Rclone is a utility for syncing directories between object storage systems (such as Amazon S3 or the NIH HPC object storage system) and file based storage (e.g. /home or /data).
Rclone should be loaded via modules. To see the modules available, type
module avail rclone
To select a module use
module load rclone/[version]
where [version]
is the version of choice.
$PATH
$MANPATH
Before you can use Rclone, you must configure it. This configuration step will set up access for the remote object storage system that you want to transfer data to and from.
For older versions of Rclone the configuration is stored in ~/.rclone.conf, while newer versions put it in ~/.config/rclone/rclone.conf.
To begin the configuration process, load the rclone module and type:
rclone config
If you do not have an existing configuration (i.e. this is your first time running rclone, you will see a message like the following:
2016/11/21 16:16:25 Failed to load config file "/home/xxxx/.rclone.conf" - using defaults: open /home/xxxx/.rclone.conf: no such file or directory No remotes found - make a new one n) New remote s) Set configuration password q) Quit config
Type "n" to set up a new object storage system with which to synchronize data.
You'll be prompted for the name of the remote object storage system, I use "my-object-store" as an example here:
name> my-object-store Type of storage to configure. Choose a number from below, or type in your own value 1 / Amazon Drive \ "amazon cloud drive" 2 / Amazon S3 (also Dreamhost, Ceph, Minio) \ "s3" 3 / Backblaze B2 \ "b2" 4 / Dropbox \ "dropbox" 5 / Encrypt/Decrypt a remote \ "crypt" 6 / Google Cloud Storage (this is not Google Drive) \ "google cloud storage" 7 / Google Drive \ "drive" 8 / Hubic \ "hubic" 9 / Local Disk \ "local" 10 / Microsoft OneDrive \ "onedrive" 11 / Openstack Swift (Rackspace Cloud Files, Memset Memstore, OVH) \ "swift" 12 / Yandex Disk \ "yandex" Storage>
The next question relates to what kind of storage system you wish to connect to. Note: if you are connecting to the NIH HPC object storage system, please follow the example below. Otherwise, you will need to choose the response that is appropriate for the system that you are connecting to.

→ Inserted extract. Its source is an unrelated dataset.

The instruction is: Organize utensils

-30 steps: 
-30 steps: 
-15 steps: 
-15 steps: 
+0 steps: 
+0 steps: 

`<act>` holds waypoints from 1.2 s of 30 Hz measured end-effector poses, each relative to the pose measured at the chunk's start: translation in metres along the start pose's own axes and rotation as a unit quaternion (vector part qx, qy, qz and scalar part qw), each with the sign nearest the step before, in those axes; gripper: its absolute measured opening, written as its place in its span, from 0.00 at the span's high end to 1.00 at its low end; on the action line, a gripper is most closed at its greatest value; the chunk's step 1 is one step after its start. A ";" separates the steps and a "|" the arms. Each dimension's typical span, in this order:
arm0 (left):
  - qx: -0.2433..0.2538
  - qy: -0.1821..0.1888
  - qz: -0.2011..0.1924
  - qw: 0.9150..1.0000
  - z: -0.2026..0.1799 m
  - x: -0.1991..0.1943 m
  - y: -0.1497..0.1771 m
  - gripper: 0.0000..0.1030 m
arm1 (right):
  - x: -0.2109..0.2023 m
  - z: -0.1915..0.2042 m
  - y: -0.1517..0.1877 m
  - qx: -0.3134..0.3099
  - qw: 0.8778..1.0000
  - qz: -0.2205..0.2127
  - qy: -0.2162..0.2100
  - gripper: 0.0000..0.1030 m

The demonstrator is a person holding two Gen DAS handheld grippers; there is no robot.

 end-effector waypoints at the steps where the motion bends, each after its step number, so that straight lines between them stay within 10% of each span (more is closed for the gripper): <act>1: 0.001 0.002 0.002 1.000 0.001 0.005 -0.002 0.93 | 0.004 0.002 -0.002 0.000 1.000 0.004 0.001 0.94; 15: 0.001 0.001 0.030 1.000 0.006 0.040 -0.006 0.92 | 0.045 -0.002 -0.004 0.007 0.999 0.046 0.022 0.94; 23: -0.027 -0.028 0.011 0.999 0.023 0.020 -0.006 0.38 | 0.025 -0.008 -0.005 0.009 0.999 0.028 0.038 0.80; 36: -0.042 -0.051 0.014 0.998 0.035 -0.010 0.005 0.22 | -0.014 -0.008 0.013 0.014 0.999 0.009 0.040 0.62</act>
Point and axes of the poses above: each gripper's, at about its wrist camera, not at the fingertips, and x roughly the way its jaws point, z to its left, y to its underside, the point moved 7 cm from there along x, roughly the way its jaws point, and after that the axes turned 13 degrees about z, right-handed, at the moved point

After you have selected a system type. you will be prompted for credentials to access your account on that system and possibly other system-specific configuration parameters. Once you have entered them, you can test your access with:
rclone lsd my-object-store:my-path
Note 1: Replace my-object-store will the name you gave your remote storage system in the configuration and my-path with the path to the data on the object store that you want to list. For Amazon S3 and similar systems, the path is the name of the bucket to be accessed.
Note 2: If this command fails with an SSL error or hangs, try adding the --no-check-certificate option to disable SSL certificate checking. This is generally a bad idea, but it is necessary for some systems (like the NIH HPC object store) that used self-signed SSL certificates.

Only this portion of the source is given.